**Task**
Copy out all of the data below with no alterations.

[Input data — start]

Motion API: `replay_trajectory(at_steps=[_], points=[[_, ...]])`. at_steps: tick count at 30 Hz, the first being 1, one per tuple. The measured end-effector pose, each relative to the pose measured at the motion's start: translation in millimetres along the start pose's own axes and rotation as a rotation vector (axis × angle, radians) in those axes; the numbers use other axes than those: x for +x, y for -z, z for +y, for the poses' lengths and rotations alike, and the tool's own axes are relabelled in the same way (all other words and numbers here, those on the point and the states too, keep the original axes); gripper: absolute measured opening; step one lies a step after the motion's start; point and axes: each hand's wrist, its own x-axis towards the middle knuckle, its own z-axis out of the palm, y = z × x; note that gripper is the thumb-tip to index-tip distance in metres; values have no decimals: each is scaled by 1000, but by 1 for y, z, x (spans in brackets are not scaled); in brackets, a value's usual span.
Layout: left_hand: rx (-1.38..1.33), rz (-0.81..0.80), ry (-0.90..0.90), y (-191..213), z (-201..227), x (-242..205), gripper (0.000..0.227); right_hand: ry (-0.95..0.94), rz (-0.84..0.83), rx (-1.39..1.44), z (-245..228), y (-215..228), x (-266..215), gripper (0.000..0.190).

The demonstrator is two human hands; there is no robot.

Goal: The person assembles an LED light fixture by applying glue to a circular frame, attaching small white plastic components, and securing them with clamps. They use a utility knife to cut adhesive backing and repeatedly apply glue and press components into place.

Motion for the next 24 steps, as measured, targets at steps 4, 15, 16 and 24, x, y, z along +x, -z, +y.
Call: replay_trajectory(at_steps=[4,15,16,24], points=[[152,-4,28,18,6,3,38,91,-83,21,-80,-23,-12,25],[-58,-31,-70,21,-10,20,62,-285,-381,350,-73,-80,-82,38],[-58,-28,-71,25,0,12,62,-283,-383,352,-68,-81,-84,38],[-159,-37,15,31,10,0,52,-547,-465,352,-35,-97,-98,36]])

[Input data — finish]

**Response area**
Motion API: `replay_trajectory(at_steps=[_], points=[[_, ...]])`. at_steps: tick count at 30 Hz, the first being 1, one per tuple. The measured end-effector pose, each relative to the pose measured at the motion's start: translation in millimetres along the start pose's own axes and rotation as a rotation vector (axis × angle, radians) in those axes; the numbers use other axes than those: x for +x, y for -z, z for +y, for the poses' lengths and rotations alike, and the tool's own axes are relabelled in the same way (all other words and numbers here, those on the point and the states too, keep the original axes); gripper: absolute measured opening; step one lies a step after the motion's start; point and axes: each hand's wrist, its own x-axis towards the middle knuckle, its own z-axis out of the palm, y = z × x; note that gripper is the thumb-tip to index-tip distance in metres; values have no decimals: each is scaled by 1000, but by 1 for y, z, x (spans in brackets are not scaled); in brackets, a value's usual span.
Layout: left_hand: rx (-1.38..1.33), rz (-0.81..0.80), ry (-0.90..0.90), y (-191..213), z (-201..227), x (-242..205), gripper (0.000..0.227); right_hand: ry (-0.95..0.94), rz (-0.84..0.83), rx (-1.39..1.44), z (-245..228), y (-215..228), x (-266..215), gripper (0.000..0.190).

The demonstrator is two human hands; there is no robot.

Goal: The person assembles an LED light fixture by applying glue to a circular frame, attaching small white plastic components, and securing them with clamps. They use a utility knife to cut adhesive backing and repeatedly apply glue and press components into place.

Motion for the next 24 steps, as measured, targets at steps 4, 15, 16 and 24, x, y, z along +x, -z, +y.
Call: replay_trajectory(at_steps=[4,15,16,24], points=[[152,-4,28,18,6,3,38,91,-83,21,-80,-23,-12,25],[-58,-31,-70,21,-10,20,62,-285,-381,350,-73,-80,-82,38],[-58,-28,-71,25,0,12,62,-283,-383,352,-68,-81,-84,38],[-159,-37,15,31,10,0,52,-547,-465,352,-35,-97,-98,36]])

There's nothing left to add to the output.